— Бабушка Эмма написала завещание через пять месяцев после того, как ты попытался отобрать у нее голос. Потому что увидела, кто ты. Ты проиграл не потому, что я тебя предала. Ты проиграл потому, что предал ее.
Вера Геннадьевна шагнула вперед, привычно раскинув руки для объятия:
— Ника, дорогая, ты должна понять, мы пытались тебя защитить, мы не хотели давить…
— Вы не защищали меня, мама. Вы стерли меня. Каждый новогодний ужин, каждая семейная фотография, каждый разговор, где Карина — гордость, а я — досадное приложение. Это не защита. Двадцать восемь лет мне казалось, что я недостаточно хороша, чтобы вы меня заметили. Двадцать восемь лет. Представь себе это.

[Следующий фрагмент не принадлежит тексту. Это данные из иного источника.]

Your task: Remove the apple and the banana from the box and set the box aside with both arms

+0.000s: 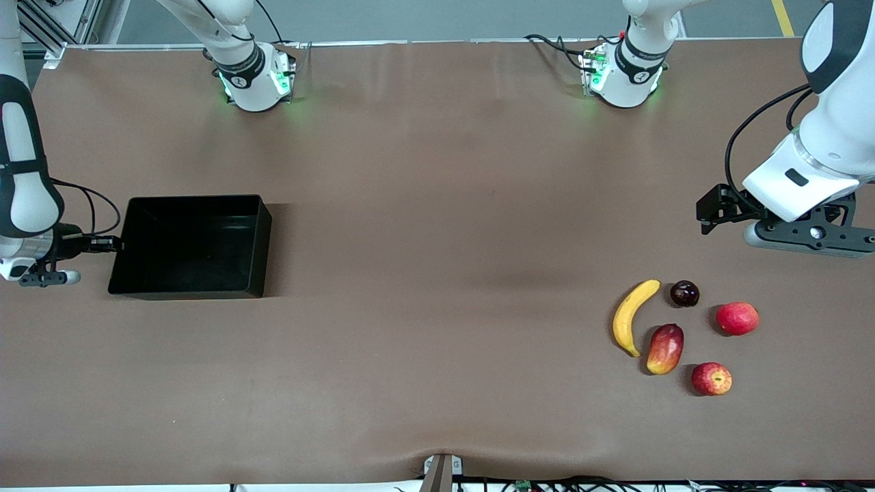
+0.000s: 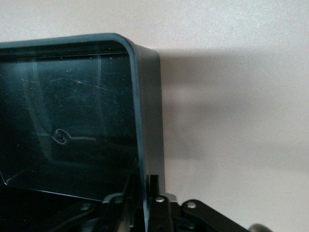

Сергей Ильич шагнул к ней и перехватил за локоть:
— Мы будем оспаривать.
Ника высвободила руку:
— Проиграете. И вы это знаете, бабушка все предусмотрела.
Она дошла до лифта, нажала кнопку. Двери разъехались. Ника вошла, повернулась лицом к родителям. Они стояли в коридоре, рядом, но не вместе, и выглядели так, как выглядят люди, когда декорации убрали, а играть привычные роли уже не перед кем. Двери закрылись.
Ника прислонилась к зеркальной стене и закрыла глаза. Не триумф — то, что она чувствовала, на триумф не походило. Скорее, как выдернуть зуб, который болел двадцать лет. Облегчение, смешанное с пустотой на том месте, где раньше была надежда. Мучительная, глупая, детская надежда на то, что однажды они посмотрят на нее и увидят не диагноз, а дочь. Теперь ее нет. И на месте этой надежды — свобода, к которой еще нужно привыкнуть.
На следующий день Сергей Ильич подписал заявление.
Горбунов стал временным директором и предложил Нике должность стратегического советника. А ее телефон, с которого она вчера включала запись на собрании, не замолкал. Коллеги, которые два года обращались к ней «девушка, три кофе в переговорную», теперь хотели «давно познакомиться поближе».
Один написал: «Ника, мы же на одном этаже работаем. Надо бы пообщаться». Хотя за два года ни разу не поздоровался.
Другой: «Помнишь, я тебе придержал дверь лифта в марте? Всегда чувствовал в тебе потенциал».
Третий написал: «Вероника, поздравляю». Не удосужившись даже узнать, как ее зовут.
Ника пролистала всё, хмыкнула и отложила телефон. Но одно сообщение она сохранила — от Нины Павловны, секретаря, которая работала с Эммой Константиновной с конца 80-х: «Эмма Константиновна постоянно говорила о тебе. Она говорила, что ты замечаешь то, что другие упускают. Я тогда не понимала, что она имела в виду. Теперь поняла. Добро пожаловать».
Через три недели позвонила мать. Голос непривычно тихий, осторожный — как у человека, который не уверен, что ему разрешат договорить. Они встретились в кафе, на нейтральной территории. Вера Геннадьевна обхватила чашку обеими руками и за 20 минут так и не сделала ни глотка.
— Я пришла извиниться, Ника… за то, как мы… за то, что я… — Она запнулась, потерла лоб и начала заново. — Я двадцать лет… мне казалось, что мы правильно делаем. Что тебе так проще, без этого давления, без… Я себе это повторяла. Каждый раз, когда ты смотрела на нас за столом, а мы говорили про Карину, я себе повторяла: ей так лучше. Так лучше для нее. И верила. Или заставляла себя верить, не знаю уже. И это была ложь, которую я повторяла, чтобы не чувствовать вину. Я это теперь понимаю.